By using Protoconf to manage your employee directory, you will gain the following advantages:
- Easier onboarding and offboarding: Once an employee is added to or removed from the Protoconf configuration, their access to all associated platforms is automatically updated.
- Access clarity: It's easy to see who has access to what, since all access data is contained in the Protoconf configuration.
- Easy access management: Granting and revoking access is as simple as updating the Protoconf configuration.
- Version control: All changes to the configuration are tracked in version control, providing an audit trail for compliance and accountability purposes.

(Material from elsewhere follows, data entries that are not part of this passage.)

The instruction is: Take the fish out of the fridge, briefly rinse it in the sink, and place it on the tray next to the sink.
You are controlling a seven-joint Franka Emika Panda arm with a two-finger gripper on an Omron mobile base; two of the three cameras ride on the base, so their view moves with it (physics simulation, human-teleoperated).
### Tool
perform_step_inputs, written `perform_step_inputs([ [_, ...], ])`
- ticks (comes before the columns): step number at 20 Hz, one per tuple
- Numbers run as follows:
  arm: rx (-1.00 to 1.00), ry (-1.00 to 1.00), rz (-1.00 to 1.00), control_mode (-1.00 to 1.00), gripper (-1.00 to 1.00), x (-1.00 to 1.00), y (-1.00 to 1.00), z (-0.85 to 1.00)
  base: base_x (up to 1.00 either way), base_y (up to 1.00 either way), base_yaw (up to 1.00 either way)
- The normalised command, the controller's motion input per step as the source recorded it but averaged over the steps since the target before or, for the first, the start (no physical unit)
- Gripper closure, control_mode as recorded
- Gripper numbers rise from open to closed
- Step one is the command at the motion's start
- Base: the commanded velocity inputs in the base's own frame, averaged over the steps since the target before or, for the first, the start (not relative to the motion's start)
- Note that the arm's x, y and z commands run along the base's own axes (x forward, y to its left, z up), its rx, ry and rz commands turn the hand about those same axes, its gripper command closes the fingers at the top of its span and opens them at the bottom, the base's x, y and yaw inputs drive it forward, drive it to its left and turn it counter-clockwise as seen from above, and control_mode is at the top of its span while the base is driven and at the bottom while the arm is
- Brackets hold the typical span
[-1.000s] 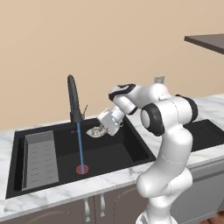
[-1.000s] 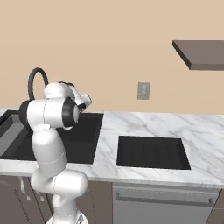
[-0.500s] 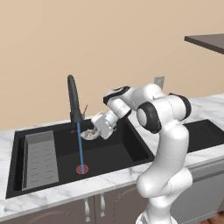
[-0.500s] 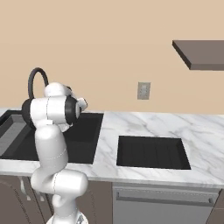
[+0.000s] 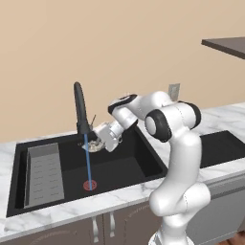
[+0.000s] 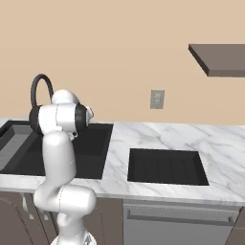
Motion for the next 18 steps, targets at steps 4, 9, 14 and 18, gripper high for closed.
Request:
perform_step_inputs([
  [4, 0.01, 0.02, 0.0, -1.0, 1.0, -0.03, 0.14, 0.0, 0.0, 0.0, 0.0],
  [9, 0.0, 0.04, 0.0, -1.0, 1.0, 0.02, 0.01, 0.0, 0.0, 0.0, 0.0],
  [14, 0.0, 0.01, 0.0, -1.0, 1.0, -0.05, 0.0, 0.0, 0.0, 0.0, 0.0],
  [18, 0.0, 0.03, 0.0, -1.0, 1.0, -0.34, 0.0, -0.03, 0.0, 0.0, 0.0],
])
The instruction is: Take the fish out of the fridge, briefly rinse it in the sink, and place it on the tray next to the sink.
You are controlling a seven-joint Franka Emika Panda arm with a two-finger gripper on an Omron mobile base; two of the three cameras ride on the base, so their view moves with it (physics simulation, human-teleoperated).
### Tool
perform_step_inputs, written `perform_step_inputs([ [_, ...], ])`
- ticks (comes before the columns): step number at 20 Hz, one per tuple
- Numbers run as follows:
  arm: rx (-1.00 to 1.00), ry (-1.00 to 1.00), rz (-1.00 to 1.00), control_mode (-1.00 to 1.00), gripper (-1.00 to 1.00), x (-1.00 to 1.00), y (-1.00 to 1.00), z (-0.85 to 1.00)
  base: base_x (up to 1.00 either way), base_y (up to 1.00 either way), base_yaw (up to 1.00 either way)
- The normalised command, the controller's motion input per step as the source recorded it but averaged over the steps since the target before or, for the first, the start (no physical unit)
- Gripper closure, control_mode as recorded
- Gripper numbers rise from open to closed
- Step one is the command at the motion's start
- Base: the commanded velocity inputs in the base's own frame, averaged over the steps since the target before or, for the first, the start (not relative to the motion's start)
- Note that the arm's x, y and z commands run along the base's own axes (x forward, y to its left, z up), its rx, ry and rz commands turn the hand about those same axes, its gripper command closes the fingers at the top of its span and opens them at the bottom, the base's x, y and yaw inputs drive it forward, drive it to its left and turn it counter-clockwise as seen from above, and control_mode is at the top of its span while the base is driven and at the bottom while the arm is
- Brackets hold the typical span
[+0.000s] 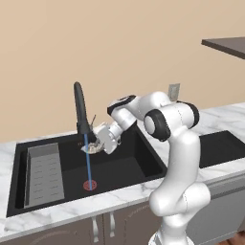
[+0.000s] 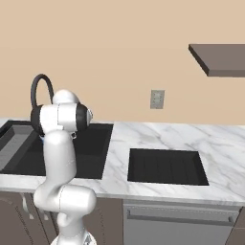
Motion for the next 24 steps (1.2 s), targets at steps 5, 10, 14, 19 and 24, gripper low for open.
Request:
perform_step_inputs([
  [5, 0.0, 0.0, 0.0, -1.0, 1.0, 0.0, 0.0, 0.0, 0.0, 0.0, 0.0],
  [10, 0.0, 0.0, 0.0, -1.0, 1.0, 0.0, 0.0, 0.0, 0.0, 0.0, 0.0],
  [14, 0.0, 0.0, 0.0, -1.0, 1.0, -0.07, 0.0, 0.0, 0.0, 0.0, 0.0],
  [19, 0.0, -0.09, 0.0, -1.0, 1.0, -0.66, -0.23, 0.11, 0.0, 0.0, 0.0],
  [24, -0.27, -0.26, 0.0, -1.0, 1.0, -0.99, -0.45, 0.57, 0.0, 0.0, 0.0],
])
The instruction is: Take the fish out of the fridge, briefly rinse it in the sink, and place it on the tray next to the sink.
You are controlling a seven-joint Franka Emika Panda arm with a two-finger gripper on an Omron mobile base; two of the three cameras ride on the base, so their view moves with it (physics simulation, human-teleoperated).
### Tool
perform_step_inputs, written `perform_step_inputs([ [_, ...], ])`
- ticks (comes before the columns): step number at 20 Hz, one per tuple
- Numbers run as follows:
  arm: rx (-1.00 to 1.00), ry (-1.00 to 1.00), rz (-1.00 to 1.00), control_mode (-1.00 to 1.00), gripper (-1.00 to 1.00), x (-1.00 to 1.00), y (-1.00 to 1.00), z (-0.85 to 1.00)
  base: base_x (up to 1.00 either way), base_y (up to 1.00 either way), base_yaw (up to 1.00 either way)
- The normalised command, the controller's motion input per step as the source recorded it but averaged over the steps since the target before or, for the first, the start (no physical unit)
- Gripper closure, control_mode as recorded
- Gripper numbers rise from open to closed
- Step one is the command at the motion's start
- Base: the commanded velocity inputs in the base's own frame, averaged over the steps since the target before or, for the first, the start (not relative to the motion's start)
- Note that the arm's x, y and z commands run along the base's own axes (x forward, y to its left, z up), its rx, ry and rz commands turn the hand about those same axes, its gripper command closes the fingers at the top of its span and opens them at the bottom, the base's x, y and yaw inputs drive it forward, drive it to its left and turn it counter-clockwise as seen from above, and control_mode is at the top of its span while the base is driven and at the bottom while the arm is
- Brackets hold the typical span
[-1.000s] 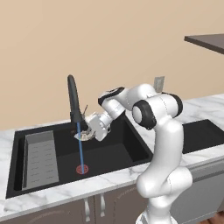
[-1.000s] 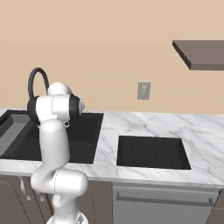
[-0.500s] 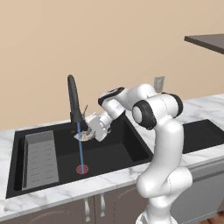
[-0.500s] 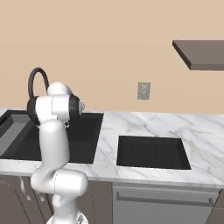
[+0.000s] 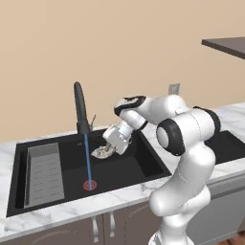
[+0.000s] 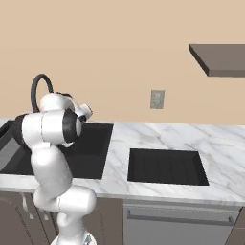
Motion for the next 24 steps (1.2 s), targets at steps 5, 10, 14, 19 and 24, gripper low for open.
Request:
perform_step_inputs([
  [5, -0.52, -0.37, 0.0, -1.0, 1.0, -1.0, -0.37, 0.92, 0.0, 0.0, 0.0],
  [10, -0.59, -0.43, 0.02, -1.0, 1.0, -0.91, -0.51, 0.99, 0.0, 0.0, 0.0],
  [14, -0.55, -0.41, 0.03, -1.0, 1.0, -0.63, -0.89, 0.86, 0.0, 0.0, 0.0],
  [19, -0.39, -0.27, 0.0, -1.0, 1.0, -0.18, -1.0, 0.54, 0.0, 0.0, 0.0],
  [24, -0.17, -0.1, 0.0, -1.0, 1.0, -0.01, -1.0, 0.13, 0.0, 0.0, 0.0],
])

Please ensure to handle sensitive information such as passwords, tokens, and keys securely when using Protoconf and Terraform.
In this guide, we've only scratched the surface of what's possible with Protoconf. With its ability to integrate with a wide range of tools and platforms, Protoconf can be a powerful addition to your organization's infrastructure.